■ **Data extracts**:
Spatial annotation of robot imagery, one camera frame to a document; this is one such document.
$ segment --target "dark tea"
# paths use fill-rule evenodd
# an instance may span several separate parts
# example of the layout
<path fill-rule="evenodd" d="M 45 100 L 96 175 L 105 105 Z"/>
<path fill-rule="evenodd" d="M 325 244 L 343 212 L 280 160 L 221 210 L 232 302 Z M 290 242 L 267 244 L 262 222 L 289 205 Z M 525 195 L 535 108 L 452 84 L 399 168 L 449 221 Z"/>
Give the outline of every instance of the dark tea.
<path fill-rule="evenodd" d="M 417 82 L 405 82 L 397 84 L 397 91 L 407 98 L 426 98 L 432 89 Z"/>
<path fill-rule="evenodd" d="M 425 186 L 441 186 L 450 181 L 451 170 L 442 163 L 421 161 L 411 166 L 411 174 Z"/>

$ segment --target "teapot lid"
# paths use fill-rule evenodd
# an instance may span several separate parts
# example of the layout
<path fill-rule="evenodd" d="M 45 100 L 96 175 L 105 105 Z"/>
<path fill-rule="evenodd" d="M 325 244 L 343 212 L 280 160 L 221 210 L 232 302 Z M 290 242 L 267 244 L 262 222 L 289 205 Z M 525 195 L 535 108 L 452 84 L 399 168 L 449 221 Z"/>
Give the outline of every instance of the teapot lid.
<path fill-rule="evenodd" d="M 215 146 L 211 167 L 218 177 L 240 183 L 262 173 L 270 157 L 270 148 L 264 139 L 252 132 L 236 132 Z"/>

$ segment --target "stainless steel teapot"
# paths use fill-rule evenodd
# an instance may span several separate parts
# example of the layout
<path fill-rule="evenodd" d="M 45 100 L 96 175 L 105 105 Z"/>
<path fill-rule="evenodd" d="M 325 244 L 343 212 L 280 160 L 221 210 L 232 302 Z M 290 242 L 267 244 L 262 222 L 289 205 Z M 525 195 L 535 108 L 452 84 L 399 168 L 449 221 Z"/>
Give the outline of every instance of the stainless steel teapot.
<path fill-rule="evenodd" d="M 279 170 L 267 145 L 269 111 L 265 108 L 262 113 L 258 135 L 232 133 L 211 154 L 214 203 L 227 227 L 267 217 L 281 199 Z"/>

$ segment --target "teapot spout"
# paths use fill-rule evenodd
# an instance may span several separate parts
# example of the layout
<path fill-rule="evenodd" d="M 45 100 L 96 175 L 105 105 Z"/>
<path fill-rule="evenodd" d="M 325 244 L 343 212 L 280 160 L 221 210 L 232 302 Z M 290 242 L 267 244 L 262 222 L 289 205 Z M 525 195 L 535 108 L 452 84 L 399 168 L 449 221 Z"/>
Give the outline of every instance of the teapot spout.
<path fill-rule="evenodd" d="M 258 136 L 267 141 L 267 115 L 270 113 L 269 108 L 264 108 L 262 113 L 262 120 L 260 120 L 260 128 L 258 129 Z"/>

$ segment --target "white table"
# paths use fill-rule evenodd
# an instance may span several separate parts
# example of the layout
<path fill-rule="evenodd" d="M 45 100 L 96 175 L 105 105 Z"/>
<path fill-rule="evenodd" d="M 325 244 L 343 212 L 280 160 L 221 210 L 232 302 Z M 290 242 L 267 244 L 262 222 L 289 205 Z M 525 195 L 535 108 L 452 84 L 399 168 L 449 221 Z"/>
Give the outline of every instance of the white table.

■ **Exercise goal**: From the records above, extract each line exactly as shown.

■ **Output of the task**:
Spatial annotation of robot imagery, one camera frame to a document; this is one such document.
$ segment --target "dark tea"
# paths use fill-rule evenodd
# an instance may span several separate parts
# example of the layout
<path fill-rule="evenodd" d="M 45 100 L 96 175 L 105 105 Z"/>
<path fill-rule="evenodd" d="M 325 244 L 343 212 L 280 160 L 221 210 L 232 302 Z M 290 242 L 267 244 L 262 222 L 289 205 Z M 525 195 L 535 108 L 452 84 L 399 168 L 449 221 Z"/>
Give the outline of every instance of the dark tea.
<path fill-rule="evenodd" d="M 417 82 L 405 82 L 397 84 L 397 91 L 407 98 L 426 98 L 432 89 Z"/>
<path fill-rule="evenodd" d="M 425 186 L 441 186 L 450 181 L 451 170 L 442 163 L 421 161 L 411 166 L 411 174 Z"/>

$ segment --target "teapot lid"
# paths use fill-rule evenodd
# an instance may span several separate parts
# example of the layout
<path fill-rule="evenodd" d="M 45 100 L 96 175 L 105 105 Z"/>
<path fill-rule="evenodd" d="M 325 244 L 343 212 L 280 160 L 221 210 L 232 302 Z M 290 242 L 267 244 L 262 222 L 289 205 Z M 525 195 L 535 108 L 452 84 L 399 168 L 449 221 Z"/>
Give the outline of every instance of the teapot lid.
<path fill-rule="evenodd" d="M 215 146 L 211 167 L 218 177 L 240 183 L 262 173 L 270 157 L 270 148 L 264 139 L 252 132 L 236 132 Z"/>

$ segment --target "stainless steel teapot"
# paths use fill-rule evenodd
# an instance may span several separate parts
# example of the layout
<path fill-rule="evenodd" d="M 45 100 L 96 175 L 105 105 Z"/>
<path fill-rule="evenodd" d="M 325 244 L 343 212 L 280 160 L 221 210 L 232 302 Z M 290 242 L 267 244 L 262 222 L 289 205 Z M 525 195 L 535 108 L 452 84 L 399 168 L 449 221 Z"/>
Give the outline of every instance of the stainless steel teapot.
<path fill-rule="evenodd" d="M 279 170 L 267 145 L 269 111 L 265 108 L 262 113 L 258 135 L 232 133 L 211 154 L 214 203 L 227 227 L 267 217 L 281 199 Z"/>

$ segment --target "teapot spout"
# paths use fill-rule evenodd
# an instance may span several separate parts
# example of the layout
<path fill-rule="evenodd" d="M 45 100 L 96 175 L 105 105 Z"/>
<path fill-rule="evenodd" d="M 325 244 L 343 212 L 280 160 L 221 210 L 232 302 Z M 290 242 L 267 244 L 262 222 L 289 205 Z M 525 195 L 535 108 L 452 84 L 399 168 L 449 221 Z"/>
Give the outline of every instance of the teapot spout.
<path fill-rule="evenodd" d="M 258 136 L 267 141 L 267 115 L 270 113 L 269 108 L 264 108 L 262 113 L 262 120 L 260 120 L 260 128 L 258 129 Z"/>

$ segment --target "white table"
# paths use fill-rule evenodd
# an instance may span several separate parts
# example of the layout
<path fill-rule="evenodd" d="M 45 100 L 96 175 L 105 105 Z"/>
<path fill-rule="evenodd" d="M 325 244 L 343 212 L 280 160 L 221 210 L 232 302 Z M 290 242 L 267 244 L 262 222 L 289 205 Z M 525 195 L 535 108 L 452 84 L 399 168 L 449 221 Z"/>
Give the outline of every instance of the white table.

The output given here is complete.